As of 2022, lung cancer is the most commonly diagnosed cancer worldwide, with the highest mortality rate. There are three main histological types of lung cancer, and it is more important than ever to accurately identify the subtypes since the development of personalized, type-specific targeted therapies that have improved mortality rates. Traditionally, the gold standard for the confirmation of histological subtyping is tissue biopsy and histopathology. This, however, comes with its own challenges, which call for newer sampling techniques and adjunctive tools to assist in and improve upon the existing diagnostic workflow. This review aims to list and describe studies from the last decade (n = 47) that investigate three such potential omics techniques-namely (1) transcriptomics, (2) proteomics, and (3) metabolomics, as well as immunohistochemistry, a tool that has already been adopted as a diagnostic adjunct. The novelty of this review compared to similar comprehensive studies lies with its detailed description of each adjunctive technique exclusively in the context of lung cancer subtyping. Similarities between studies evaluating individual techniques and markers are drawn, and any discrepancies are addressed. The findings of this study indicate that there is promising evidence that supports the successful use of omics methods as adjuncts to the subtyping of lung cancer, thereby directing clinician practice in an economical and less invasive manner.
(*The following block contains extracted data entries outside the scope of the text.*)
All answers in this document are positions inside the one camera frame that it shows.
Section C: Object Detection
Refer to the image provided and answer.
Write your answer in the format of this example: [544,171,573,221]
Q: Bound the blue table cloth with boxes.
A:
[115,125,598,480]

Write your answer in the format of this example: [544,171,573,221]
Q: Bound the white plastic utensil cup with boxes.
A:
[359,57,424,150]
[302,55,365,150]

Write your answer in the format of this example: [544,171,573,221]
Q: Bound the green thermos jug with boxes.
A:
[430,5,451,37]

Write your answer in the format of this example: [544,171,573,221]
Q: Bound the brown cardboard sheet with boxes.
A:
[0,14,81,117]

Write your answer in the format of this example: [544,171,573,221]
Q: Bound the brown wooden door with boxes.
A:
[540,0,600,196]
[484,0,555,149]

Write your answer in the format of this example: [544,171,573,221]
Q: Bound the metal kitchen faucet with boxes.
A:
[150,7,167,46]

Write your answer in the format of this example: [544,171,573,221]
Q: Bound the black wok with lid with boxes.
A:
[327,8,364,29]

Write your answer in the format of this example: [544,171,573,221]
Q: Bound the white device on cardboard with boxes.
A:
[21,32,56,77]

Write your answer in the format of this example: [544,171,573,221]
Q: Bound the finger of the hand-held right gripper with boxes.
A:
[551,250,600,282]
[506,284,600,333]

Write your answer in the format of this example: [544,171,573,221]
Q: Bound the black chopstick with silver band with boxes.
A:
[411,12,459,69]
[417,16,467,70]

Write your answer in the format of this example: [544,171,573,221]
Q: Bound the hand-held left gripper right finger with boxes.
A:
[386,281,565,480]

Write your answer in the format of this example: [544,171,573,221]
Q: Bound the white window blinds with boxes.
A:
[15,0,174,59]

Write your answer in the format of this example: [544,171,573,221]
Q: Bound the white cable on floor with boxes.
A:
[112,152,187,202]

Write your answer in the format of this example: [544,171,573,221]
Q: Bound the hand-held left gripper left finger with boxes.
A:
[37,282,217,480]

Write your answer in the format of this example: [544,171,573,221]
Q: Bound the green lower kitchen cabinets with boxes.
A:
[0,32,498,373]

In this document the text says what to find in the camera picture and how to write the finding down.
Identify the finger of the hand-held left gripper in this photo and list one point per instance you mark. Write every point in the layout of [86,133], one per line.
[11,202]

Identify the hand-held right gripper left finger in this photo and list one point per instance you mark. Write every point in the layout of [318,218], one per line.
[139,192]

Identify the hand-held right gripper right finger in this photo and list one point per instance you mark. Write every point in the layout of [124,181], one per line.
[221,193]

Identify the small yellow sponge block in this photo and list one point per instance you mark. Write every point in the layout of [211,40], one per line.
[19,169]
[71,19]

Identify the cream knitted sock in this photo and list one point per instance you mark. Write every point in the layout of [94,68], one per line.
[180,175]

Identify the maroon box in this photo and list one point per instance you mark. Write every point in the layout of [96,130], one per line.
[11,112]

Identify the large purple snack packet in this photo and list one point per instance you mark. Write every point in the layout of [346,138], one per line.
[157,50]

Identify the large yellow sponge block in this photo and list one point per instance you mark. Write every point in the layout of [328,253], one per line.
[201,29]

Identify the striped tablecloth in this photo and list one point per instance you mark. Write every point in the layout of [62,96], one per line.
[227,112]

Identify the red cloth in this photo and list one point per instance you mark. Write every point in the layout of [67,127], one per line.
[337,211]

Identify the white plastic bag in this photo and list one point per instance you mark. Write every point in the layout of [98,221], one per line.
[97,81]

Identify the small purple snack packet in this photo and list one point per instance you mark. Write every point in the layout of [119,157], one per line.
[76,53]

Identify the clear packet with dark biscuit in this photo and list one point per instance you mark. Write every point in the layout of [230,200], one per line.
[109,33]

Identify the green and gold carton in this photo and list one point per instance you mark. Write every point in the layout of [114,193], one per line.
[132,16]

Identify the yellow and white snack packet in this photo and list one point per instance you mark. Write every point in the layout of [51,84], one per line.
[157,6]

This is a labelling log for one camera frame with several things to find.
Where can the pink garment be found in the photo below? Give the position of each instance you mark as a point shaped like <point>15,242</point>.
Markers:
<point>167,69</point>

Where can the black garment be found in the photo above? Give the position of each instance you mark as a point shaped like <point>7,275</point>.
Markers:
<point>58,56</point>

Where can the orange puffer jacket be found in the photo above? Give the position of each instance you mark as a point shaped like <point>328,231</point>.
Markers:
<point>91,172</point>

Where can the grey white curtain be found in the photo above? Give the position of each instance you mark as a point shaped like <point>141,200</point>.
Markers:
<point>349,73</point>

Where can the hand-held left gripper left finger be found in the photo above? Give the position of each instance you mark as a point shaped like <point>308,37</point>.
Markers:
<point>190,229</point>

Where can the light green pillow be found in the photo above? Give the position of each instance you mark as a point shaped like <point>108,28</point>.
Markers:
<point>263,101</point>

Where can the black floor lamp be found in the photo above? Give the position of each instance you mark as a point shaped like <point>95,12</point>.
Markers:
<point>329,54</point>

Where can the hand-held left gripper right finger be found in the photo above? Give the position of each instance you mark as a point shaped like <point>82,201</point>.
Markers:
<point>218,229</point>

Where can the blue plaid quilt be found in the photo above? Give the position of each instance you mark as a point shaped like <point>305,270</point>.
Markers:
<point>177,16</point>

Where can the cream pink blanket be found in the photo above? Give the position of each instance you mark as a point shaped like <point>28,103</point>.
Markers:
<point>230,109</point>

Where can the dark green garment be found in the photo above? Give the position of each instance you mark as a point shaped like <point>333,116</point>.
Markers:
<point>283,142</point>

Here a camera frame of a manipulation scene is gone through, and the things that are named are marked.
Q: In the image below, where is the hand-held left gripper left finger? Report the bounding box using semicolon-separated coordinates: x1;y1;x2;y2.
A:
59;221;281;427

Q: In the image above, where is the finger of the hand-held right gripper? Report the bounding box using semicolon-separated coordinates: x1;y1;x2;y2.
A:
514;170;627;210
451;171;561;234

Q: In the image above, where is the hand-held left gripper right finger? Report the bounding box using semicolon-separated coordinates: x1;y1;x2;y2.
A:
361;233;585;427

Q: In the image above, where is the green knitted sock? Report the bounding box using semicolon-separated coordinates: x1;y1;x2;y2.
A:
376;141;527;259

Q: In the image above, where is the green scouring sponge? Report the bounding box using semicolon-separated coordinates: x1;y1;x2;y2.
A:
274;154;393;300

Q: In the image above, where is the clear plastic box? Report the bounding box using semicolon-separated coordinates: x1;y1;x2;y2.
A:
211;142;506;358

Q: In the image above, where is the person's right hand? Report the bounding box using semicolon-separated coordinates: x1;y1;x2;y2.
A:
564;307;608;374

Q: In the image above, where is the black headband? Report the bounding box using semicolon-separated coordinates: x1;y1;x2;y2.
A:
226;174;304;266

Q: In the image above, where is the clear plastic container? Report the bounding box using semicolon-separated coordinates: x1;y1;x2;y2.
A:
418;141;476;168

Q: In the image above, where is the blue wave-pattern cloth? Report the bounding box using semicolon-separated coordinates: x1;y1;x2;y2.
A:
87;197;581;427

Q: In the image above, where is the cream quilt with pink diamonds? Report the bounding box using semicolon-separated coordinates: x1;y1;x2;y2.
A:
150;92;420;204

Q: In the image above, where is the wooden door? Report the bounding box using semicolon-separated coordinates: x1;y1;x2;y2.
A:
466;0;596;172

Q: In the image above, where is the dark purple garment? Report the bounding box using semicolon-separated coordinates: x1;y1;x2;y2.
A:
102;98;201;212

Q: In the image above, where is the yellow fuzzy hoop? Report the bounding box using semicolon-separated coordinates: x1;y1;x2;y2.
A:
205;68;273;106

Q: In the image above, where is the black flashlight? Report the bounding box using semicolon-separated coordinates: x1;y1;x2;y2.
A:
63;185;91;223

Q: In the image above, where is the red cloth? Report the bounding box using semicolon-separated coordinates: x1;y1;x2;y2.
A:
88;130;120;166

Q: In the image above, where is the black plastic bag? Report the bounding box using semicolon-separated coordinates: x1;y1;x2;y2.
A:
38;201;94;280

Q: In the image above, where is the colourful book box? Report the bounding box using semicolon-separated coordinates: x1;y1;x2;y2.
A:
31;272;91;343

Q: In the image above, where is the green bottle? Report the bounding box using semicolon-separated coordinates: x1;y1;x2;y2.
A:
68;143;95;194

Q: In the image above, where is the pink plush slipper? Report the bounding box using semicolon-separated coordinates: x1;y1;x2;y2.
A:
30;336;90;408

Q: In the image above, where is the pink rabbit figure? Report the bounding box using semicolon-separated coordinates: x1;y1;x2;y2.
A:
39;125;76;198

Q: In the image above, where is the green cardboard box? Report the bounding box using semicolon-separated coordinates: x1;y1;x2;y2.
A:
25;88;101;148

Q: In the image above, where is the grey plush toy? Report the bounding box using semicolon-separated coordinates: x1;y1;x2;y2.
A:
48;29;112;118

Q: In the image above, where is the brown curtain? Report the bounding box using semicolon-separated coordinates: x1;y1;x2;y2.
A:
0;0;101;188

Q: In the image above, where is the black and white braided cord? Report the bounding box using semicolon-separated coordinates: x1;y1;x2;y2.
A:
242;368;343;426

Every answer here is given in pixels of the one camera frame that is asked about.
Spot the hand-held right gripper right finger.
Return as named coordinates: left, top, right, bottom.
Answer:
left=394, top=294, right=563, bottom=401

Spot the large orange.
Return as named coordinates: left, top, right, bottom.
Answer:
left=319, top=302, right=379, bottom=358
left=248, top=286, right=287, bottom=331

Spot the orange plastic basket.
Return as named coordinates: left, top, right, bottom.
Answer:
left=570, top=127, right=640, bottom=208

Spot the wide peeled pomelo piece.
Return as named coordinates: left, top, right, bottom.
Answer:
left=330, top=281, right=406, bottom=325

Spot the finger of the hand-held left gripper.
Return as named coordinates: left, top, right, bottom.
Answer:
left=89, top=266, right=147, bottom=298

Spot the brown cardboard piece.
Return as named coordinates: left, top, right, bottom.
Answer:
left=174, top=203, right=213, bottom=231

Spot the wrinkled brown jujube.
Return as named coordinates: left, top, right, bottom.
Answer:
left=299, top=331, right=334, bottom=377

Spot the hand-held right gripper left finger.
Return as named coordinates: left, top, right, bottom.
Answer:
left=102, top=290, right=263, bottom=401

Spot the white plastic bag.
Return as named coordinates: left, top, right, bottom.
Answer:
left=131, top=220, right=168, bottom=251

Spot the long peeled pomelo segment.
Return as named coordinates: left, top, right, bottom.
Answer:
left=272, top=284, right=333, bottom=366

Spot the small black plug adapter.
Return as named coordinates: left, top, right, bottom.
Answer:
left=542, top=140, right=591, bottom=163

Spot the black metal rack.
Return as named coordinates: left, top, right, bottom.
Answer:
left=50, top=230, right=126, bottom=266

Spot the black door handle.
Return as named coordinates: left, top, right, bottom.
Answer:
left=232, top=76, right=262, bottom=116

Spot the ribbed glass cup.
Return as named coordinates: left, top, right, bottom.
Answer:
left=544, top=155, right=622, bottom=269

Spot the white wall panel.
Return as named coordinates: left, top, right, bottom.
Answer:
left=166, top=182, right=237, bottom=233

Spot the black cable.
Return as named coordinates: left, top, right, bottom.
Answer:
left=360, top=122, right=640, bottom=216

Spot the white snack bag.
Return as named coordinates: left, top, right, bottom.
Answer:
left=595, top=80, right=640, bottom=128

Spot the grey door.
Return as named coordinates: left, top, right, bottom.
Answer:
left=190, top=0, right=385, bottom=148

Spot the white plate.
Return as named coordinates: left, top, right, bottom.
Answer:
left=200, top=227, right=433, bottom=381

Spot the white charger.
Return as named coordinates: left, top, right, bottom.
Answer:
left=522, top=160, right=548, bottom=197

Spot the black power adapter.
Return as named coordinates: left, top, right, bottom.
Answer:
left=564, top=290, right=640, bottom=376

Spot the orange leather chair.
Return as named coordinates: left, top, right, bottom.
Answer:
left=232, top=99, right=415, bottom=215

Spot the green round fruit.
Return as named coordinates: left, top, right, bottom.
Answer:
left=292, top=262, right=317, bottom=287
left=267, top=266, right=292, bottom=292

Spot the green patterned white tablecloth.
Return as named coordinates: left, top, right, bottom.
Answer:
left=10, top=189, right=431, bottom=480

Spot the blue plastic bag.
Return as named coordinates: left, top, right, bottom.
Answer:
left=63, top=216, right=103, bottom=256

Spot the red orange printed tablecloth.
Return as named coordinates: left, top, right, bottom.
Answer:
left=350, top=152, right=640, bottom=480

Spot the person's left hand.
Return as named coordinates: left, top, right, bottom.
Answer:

截至2022年,肺癌是全球最常被诊断出的癌症,死亡率最高。肺癌主要有三种组织学类型,自从个性化、针对特定类型的靶向治疗出现并提高了死亡率以来,准确识别这些亚型比以往任何时候都更加重要。传统上,确认组织学亚型的金标准是组织活检和组织病理学。然而,这也带来了自身的挑战,需要更新的采样技术和辅助工具来协助并改进现有的诊断流程。本综述旨在列出并描述过去十年(n = 47)中研究三种此类组学技术的研究,即(1)转录组学、(2)蛋白质组学和(3)代谢组学,以及免疫组织化学,这是一种已被用作诊断辅助工具的技术。与类似的综合研究相比,本综述的新颖之处在于它专门在肺癌亚型分类的背景下详细描述了每种辅助技术。对评估个体技术和标志物的研究之间的相似性进行了总结,并解决了任何差异。本研究的结果表明,有令人鼓舞的证据支持将组学方法成功用作肺癌亚型分类的辅助手段,从而以经济且侵入性较小的方式指导临床医生的实践。